(Data extracts)
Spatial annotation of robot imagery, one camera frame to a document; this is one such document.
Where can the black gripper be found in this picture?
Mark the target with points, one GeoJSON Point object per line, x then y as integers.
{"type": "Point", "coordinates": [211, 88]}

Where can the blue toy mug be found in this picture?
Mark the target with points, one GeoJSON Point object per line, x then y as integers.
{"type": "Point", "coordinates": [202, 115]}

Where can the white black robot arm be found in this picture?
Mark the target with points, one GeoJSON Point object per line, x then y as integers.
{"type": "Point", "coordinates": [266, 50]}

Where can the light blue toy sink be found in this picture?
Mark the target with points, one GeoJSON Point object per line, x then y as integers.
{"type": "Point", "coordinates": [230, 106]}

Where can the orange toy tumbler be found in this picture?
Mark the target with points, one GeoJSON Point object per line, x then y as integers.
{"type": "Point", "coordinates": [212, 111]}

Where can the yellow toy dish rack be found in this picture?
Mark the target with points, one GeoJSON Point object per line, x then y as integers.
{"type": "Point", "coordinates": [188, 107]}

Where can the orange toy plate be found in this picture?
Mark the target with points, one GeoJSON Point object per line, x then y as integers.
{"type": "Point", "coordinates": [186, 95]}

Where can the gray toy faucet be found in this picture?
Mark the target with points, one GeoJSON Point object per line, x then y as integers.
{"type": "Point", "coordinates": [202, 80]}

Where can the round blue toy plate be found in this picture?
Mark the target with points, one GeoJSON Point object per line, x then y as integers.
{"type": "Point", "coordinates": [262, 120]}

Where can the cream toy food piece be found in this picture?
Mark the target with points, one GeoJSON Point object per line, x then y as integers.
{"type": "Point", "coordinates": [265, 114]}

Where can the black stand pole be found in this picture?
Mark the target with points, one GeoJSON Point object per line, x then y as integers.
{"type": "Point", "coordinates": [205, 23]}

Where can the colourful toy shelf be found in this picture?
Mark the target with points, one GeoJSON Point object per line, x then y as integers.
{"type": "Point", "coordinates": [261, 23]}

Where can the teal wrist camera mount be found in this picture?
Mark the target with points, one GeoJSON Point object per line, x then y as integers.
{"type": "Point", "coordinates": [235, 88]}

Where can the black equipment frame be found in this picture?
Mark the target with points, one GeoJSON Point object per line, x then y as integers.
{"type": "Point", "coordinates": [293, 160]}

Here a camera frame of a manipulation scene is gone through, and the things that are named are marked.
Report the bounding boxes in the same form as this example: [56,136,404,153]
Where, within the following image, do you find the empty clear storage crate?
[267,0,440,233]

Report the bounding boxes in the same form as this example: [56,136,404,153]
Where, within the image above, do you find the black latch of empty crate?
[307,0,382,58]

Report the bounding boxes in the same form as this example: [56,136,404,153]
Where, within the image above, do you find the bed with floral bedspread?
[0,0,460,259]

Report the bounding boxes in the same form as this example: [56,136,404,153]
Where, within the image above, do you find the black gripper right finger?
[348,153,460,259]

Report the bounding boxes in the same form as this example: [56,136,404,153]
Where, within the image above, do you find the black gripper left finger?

(Directions for this task) The entries above must be repeated word for word.

(Solution for this problem)
Spatial annotation of robot imagery, one camera frame to a document; this is one such document.
Where can the black gripper be found in this picture?
Mark the target with points, one GeoJSON Point object per line, x then y as integers.
{"type": "Point", "coordinates": [211, 88]}

Where can the blue toy mug be found in this picture?
Mark the target with points, one GeoJSON Point object per line, x then y as integers.
{"type": "Point", "coordinates": [202, 115]}

Where can the white black robot arm be found in this picture?
Mark the target with points, one GeoJSON Point object per line, x then y as integers.
{"type": "Point", "coordinates": [266, 50]}

Where can the light blue toy sink be found in this picture?
Mark the target with points, one GeoJSON Point object per line, x then y as integers.
{"type": "Point", "coordinates": [230, 106]}

Where can the orange toy tumbler be found in this picture?
Mark the target with points, one GeoJSON Point object per line, x then y as integers.
{"type": "Point", "coordinates": [212, 111]}

Where can the yellow toy dish rack be found in this picture?
Mark the target with points, one GeoJSON Point object per line, x then y as integers.
{"type": "Point", "coordinates": [188, 107]}

Where can the orange toy plate be found in this picture?
Mark the target with points, one GeoJSON Point object per line, x then y as integers.
{"type": "Point", "coordinates": [186, 95]}

Where can the gray toy faucet be found in this picture?
Mark the target with points, one GeoJSON Point object per line, x then y as integers.
{"type": "Point", "coordinates": [202, 80]}

Where can the round blue toy plate be found in this picture?
Mark the target with points, one GeoJSON Point object per line, x then y as integers.
{"type": "Point", "coordinates": [262, 120]}

Where can the cream toy food piece be found in this picture?
Mark the target with points, one GeoJSON Point object per line, x then y as integers.
{"type": "Point", "coordinates": [265, 114]}

Where can the black stand pole be found in this picture?
Mark the target with points, one GeoJSON Point object per line, x then y as integers.
{"type": "Point", "coordinates": [205, 23]}

Where can the colourful toy shelf be found in this picture?
Mark the target with points, one GeoJSON Point object per line, x then y as integers.
{"type": "Point", "coordinates": [261, 23]}

Where can the teal wrist camera mount be found in this picture?
Mark the target with points, one GeoJSON Point object per line, x then y as integers.
{"type": "Point", "coordinates": [235, 88]}

Where can the black equipment frame be found in this picture?
Mark the target with points, one GeoJSON Point object per line, x then y as integers.
{"type": "Point", "coordinates": [293, 160]}

Here a camera frame of a manipulation scene is gone through, and the things that are named are marked.
Report the bounding boxes in the same form as this example: [56,136,404,153]
Where, within the following image, do you find the empty clear storage crate?
[267,0,440,233]

Report the bounding boxes in the same form as this example: [56,136,404,153]
Where, within the image above, do you find the black latch of empty crate?
[307,0,382,58]

Report the bounding boxes in the same form as this example: [56,136,404,153]
Where, within the image above, do you find the bed with floral bedspread?
[0,0,460,259]

Report the bounding boxes in the same form as this example: [56,136,404,153]
Where, within the image above, do you find the black gripper right finger?
[348,153,460,259]

Report the bounding boxes in the same form as this example: [56,136,404,153]
Where, within the image above, do you find the black gripper left finger?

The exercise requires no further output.